= Beginning of Section =
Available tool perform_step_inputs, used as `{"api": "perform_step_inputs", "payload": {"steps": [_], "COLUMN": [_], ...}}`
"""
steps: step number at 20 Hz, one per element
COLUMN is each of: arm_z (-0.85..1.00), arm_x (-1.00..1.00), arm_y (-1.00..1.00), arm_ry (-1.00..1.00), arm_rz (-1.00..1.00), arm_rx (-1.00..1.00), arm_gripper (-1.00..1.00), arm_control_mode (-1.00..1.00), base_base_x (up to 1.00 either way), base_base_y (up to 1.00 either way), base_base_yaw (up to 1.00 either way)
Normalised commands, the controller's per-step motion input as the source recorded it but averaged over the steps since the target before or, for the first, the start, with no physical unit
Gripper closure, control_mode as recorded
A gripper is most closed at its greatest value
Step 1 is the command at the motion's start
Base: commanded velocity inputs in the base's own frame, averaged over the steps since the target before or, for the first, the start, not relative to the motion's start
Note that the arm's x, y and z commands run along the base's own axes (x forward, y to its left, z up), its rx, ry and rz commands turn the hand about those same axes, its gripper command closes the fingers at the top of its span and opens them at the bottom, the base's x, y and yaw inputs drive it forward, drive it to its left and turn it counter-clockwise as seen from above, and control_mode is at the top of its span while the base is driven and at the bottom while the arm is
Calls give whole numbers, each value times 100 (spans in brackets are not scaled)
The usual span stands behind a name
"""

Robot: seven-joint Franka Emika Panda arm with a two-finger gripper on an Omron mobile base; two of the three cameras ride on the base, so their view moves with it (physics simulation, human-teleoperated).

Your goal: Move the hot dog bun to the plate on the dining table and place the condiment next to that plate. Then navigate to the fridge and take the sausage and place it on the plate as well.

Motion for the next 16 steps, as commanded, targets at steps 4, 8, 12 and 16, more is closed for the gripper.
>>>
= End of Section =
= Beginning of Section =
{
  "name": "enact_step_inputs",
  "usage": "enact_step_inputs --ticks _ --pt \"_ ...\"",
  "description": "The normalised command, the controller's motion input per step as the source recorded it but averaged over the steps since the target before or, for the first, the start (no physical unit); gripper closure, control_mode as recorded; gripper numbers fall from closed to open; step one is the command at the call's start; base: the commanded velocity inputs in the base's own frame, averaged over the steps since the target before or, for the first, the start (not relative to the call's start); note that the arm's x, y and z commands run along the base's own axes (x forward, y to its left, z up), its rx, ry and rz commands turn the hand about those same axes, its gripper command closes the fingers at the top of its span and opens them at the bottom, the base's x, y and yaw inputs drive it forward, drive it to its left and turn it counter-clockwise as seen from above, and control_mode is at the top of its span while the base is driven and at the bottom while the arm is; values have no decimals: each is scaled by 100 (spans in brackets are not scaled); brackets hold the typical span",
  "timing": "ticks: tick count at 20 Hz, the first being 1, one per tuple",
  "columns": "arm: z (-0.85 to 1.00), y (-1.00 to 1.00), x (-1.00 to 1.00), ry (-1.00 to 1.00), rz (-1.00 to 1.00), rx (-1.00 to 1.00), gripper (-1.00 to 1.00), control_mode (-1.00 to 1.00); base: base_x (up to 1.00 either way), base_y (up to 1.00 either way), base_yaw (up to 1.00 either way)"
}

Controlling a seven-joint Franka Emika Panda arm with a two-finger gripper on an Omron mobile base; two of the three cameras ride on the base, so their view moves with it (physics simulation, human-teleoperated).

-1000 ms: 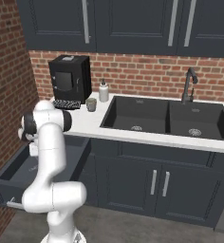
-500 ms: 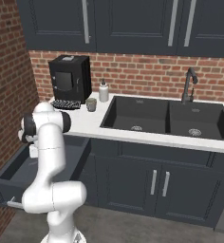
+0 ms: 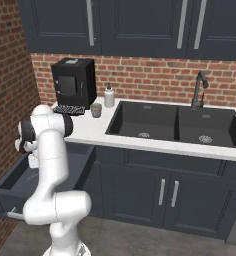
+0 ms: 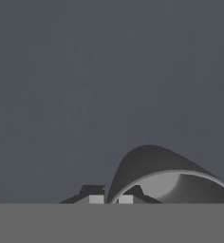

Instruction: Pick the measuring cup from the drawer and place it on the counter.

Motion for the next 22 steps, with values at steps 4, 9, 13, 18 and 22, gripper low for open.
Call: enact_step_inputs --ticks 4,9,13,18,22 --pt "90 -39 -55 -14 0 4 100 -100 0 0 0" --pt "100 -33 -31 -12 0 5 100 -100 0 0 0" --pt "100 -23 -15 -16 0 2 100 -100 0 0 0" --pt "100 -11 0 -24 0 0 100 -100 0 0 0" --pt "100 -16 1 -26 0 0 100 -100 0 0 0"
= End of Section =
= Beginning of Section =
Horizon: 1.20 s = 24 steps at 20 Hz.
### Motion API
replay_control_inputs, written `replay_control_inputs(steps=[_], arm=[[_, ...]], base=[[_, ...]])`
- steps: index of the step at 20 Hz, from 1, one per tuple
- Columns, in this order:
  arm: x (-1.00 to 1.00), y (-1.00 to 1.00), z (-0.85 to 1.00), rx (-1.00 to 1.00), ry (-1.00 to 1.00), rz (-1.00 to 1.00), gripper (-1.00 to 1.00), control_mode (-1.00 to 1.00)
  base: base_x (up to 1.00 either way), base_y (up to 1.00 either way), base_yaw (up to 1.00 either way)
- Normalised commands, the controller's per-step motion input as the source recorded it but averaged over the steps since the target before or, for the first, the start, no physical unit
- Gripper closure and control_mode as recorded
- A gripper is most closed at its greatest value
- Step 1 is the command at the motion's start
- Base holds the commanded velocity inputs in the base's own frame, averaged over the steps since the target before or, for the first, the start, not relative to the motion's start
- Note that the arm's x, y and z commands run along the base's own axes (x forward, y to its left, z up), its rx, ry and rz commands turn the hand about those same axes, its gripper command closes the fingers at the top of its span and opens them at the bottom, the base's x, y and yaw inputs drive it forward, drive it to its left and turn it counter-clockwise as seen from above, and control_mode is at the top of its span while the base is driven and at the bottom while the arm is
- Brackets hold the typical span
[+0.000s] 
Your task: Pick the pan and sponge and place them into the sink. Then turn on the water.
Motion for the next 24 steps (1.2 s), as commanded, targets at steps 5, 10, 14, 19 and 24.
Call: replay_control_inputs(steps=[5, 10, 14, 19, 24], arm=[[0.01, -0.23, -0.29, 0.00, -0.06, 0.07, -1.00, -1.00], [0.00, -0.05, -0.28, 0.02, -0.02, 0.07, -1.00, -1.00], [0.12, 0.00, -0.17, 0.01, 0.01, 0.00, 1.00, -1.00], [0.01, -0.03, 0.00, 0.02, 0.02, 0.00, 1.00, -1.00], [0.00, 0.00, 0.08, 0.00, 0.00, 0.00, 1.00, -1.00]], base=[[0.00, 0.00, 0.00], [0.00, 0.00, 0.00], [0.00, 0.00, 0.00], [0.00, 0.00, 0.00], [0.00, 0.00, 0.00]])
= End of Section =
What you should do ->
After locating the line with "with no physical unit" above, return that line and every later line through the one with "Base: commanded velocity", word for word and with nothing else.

Output for this exercise ->
Normalised commands, the controller's per-step motion input as the source recorded it but averaged over the steps since the target before or, for the first, the start, with no physical unit
Gripper closure, control_mode as recorded
A gripper is most closed at its greatest value
Step 1 is the command at the motion's start
Base: commanded velocity inputs in the base's own frame, averaged over the steps since the target before or, for the first, the start, not relative to the motion's start

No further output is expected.